How is the industry working towards integrating sustainability considerations? How can this further encourage the availability of ESG products to European investors?

Our position is that although the optionality of having ESG has vanished over the past few years, it remains quite an individual and subjective matter for the moment. Like us, some actors in the asset servicing industry have established ESG reporting tools to include scoring possibilities so clients can screen according to ESG-factors of their own needs and preferences. 

The importance and availability of such an offer for European investors can be further encouraged through education and transparency. Given the B2B nature of our industry and in some cases a B2B2C scenario, each actor is in contact with a multitude of asset managers and to some extent their end clients and/or investors. The day you send out transparency rules on portfolios, asset managers will get questions from their clients, boards, pensions funds, and investors. 

It’s also important for a certain level of education to take place both from an asset manager perspective as well as an investor perspective. The European Commission has set up an extensive action plan which aims to regulate certain practices but this is not an easy space to navigate and I think asset servicing providers can play a role in assisting both managers and investors in this regard.

What are the latest developments regarding the EC’s intention to integrate sustainability risks and sustainability factors into UCITS, AIFMD, and MIFID? What opportunities could this bring?

What we’re seeing with UCITS and AIFMD is that there will be an incorporation of ESG factors in the investment process and governance for asset managers. Environmental, Social and Governance factors will also have to be incorporated in their risk management framework.

Within MiFID, there will be a multitude of factors to consider now in regards to sustainability. First of all, ESG preferences will be integrated in the investment objectives when considering both suitability and appropriateness. Furthermore, the consideration of ESG factors will now be in the selection process when providing advice, so there will be an impact on client reporting. ESG considerations will also be included in the description on the nature and risk of the financial instrument. Finally, the European MiFID/PRIIPS Template (EMT/EPT) will be updated to integrate ESG classification from now on.

There are opportunities as an asset servicing provider to provide guidance and, in some cases, to provide services to comply in regards to these regulations. 

At Pictet Asset Services, we are in the process of setting up a platform to help and guide asset managers and investors when it comes to the various degrees of ESG ambitions and levels of ESG disclosures, setting them up accordingly, understanding the taxonomy, and so forth.

Our vision is to be the asset servicing boutique for active investors. Our size allows us to adapt and be flexible when it comes to approaching an ever changing regulatory environment. This agility allows us to offer innovative solutions to our clients to face the challenges of tomorrow. 
 

Do you think we will see sustainable investing becoming more mainstream over the years?

Yes, we at Pictet Group believe full-heartedly that sustainable investing is not a fad and that it is a long-term trend that is here to stay. We see an increasingly strong demand from asset managers as well as end-clients to get more ESG dimensions added into their oversight and more monitoring from their investment managers. There is an strong interest in ESG related matters, which will only grow stronger with the new generation of clients, who grew up with an understanding of ESG concepts and concerns. 

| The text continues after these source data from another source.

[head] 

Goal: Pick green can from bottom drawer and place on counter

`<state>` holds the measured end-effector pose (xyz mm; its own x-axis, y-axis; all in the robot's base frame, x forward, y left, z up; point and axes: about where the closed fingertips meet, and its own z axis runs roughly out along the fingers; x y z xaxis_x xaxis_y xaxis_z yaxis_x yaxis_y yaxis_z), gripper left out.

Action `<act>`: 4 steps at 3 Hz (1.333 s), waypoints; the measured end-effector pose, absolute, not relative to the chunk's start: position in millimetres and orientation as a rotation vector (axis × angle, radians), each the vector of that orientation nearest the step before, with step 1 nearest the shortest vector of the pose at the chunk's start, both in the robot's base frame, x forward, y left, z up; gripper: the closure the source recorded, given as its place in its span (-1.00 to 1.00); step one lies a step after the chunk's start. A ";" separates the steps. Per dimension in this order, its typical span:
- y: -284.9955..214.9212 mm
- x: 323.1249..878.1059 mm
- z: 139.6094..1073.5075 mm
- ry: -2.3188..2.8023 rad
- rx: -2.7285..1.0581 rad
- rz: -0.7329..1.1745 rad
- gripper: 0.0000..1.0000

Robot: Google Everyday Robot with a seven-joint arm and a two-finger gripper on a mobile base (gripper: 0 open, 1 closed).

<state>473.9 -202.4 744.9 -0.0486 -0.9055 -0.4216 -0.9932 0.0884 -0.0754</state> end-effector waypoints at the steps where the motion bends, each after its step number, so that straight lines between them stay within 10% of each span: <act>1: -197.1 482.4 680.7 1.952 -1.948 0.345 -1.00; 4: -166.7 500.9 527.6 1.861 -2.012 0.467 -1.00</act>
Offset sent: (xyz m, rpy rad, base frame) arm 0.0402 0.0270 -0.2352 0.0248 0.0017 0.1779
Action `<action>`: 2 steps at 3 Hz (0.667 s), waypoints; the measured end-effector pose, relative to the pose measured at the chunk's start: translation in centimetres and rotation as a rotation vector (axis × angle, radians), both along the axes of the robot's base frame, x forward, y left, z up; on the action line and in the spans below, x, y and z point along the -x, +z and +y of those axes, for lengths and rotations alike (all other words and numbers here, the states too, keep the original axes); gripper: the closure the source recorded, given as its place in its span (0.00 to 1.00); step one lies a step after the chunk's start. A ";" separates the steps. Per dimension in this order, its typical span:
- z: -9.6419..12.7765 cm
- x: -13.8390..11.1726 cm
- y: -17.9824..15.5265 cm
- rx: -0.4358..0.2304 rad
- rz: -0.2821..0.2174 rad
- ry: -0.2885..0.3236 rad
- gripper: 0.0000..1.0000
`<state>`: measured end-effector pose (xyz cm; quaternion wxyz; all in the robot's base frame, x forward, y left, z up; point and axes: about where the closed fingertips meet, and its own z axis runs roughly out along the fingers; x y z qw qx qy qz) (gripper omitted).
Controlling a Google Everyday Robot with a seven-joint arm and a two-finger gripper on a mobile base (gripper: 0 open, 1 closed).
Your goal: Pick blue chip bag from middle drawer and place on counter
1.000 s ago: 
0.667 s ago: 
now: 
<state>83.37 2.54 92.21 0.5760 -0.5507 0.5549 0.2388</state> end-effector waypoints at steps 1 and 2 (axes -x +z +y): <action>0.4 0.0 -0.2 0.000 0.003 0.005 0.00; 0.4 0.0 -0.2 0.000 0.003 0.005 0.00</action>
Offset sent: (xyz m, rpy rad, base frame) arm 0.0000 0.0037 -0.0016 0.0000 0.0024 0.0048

This is a sense of conviction that we have at Pictet ; responsible thinking comes natural to us because we have always adopted a long-term approach to everything we do and had the luxury of time because we are a private company. We’re not taking part in massive amounts of outsourcing on the other side of the world, moving people around to different locations. Furthermore, we triggered an initiative to encourage index providers to ban controversial weapon producers from their mainstream indices. 

What are the potential challenges or setbacks when it comes to sustainability in the financial services market?

We see that clients are demanding high levels of “ESG quality”, products with impact and regulators are working hard to build trustworthy ESG standards, as the risk from accusations of greenwashing is real. With these new regulations emerging, the challenge might be to actually restore trust in investors and asset managers.

Another setback, which is often addressed, is the inflation that is happening in the space of ESG products. We are already seeing this to some extent, where these products are witnessing such a high level of demand, that the primary purpose behind it, which is impact and shaping sustainability, is no longer the main driver because of the speculative aspect.

I think that one final challenge to consider is that a lot of emphasis is put on the “E” of ESG. Indeed, green investment is revolutionizing the fund industry, and the on-going climate crisis will keep this trend going. The social aspect of ESG is underrepresented for now, so there is room for improvement in that space, especially with the last year we’ve had.
 

Looking to the future, will we see a standardised approach when it comes to sustainability investing and how do you think this will work?

Given the regulatory framework set up by the European Commission, there is a clear wish to have a systematic approach in including sustainability in financial products. 

I believe that we will see a minimal threshold that will be standardized. Typically, in a MIFID context, there will be no choice when it comes to reporting and we could see a standardized approach to determining ESG preferences in the investment objectives when considering both suitability and appropriateness for investors.